Task description. Lines with "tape": state how many there are in the records below, and nothing else.

Stored items from a collection:
+ + + +
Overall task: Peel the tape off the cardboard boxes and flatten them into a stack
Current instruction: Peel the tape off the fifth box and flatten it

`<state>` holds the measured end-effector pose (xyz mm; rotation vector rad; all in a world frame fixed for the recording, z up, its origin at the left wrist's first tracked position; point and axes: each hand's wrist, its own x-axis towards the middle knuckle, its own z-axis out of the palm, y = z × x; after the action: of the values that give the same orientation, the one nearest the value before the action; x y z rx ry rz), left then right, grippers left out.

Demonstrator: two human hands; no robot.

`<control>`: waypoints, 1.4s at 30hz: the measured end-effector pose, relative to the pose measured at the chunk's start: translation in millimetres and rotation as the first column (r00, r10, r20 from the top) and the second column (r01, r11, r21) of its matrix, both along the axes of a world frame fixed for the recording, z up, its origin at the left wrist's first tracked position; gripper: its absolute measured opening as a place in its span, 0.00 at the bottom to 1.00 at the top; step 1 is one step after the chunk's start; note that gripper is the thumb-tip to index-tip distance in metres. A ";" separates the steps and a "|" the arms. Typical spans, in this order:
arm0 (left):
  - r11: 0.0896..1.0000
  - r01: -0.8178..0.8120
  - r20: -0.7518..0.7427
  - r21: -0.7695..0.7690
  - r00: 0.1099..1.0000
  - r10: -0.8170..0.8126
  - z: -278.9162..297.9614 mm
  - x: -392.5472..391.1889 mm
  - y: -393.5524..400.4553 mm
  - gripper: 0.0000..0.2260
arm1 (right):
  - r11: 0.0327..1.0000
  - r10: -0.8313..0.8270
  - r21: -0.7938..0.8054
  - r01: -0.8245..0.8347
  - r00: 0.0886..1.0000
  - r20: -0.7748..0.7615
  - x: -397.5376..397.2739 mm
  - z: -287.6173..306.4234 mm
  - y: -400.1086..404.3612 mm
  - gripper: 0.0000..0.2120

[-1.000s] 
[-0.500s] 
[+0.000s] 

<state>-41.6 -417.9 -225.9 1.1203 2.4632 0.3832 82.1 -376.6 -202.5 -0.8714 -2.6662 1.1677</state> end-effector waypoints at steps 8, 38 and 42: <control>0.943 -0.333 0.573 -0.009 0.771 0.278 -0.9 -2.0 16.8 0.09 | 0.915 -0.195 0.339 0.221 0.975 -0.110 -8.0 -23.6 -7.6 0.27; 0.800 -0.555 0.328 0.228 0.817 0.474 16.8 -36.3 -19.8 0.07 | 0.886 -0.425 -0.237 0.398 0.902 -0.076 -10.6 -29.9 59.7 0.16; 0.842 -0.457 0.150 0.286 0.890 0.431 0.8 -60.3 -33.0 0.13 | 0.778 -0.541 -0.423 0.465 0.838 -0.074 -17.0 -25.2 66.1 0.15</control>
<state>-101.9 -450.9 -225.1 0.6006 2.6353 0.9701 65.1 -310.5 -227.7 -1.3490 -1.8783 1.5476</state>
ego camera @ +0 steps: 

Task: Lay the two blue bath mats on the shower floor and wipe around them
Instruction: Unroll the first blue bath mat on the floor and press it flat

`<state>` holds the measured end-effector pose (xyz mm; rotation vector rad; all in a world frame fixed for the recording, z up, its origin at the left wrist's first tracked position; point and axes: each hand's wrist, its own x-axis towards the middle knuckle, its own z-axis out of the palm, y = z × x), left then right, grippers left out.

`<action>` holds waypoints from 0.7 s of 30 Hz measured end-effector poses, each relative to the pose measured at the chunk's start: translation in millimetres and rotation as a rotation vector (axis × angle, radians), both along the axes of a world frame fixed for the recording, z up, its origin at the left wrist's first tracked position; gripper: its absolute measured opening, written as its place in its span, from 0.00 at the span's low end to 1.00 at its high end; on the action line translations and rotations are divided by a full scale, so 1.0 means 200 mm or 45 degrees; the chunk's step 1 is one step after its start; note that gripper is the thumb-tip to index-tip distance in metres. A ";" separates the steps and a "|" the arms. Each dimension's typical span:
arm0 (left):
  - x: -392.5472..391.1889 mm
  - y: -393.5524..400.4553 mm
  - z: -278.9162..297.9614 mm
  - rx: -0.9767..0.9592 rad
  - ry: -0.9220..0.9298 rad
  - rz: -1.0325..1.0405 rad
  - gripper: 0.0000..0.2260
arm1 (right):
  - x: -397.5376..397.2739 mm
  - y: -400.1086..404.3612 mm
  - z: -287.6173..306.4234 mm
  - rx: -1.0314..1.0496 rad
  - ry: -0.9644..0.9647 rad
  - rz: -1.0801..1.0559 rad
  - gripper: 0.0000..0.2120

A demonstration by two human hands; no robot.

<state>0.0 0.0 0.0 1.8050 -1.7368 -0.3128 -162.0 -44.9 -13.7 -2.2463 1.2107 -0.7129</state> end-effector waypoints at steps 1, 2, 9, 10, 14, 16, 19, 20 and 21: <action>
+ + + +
Finished task. 2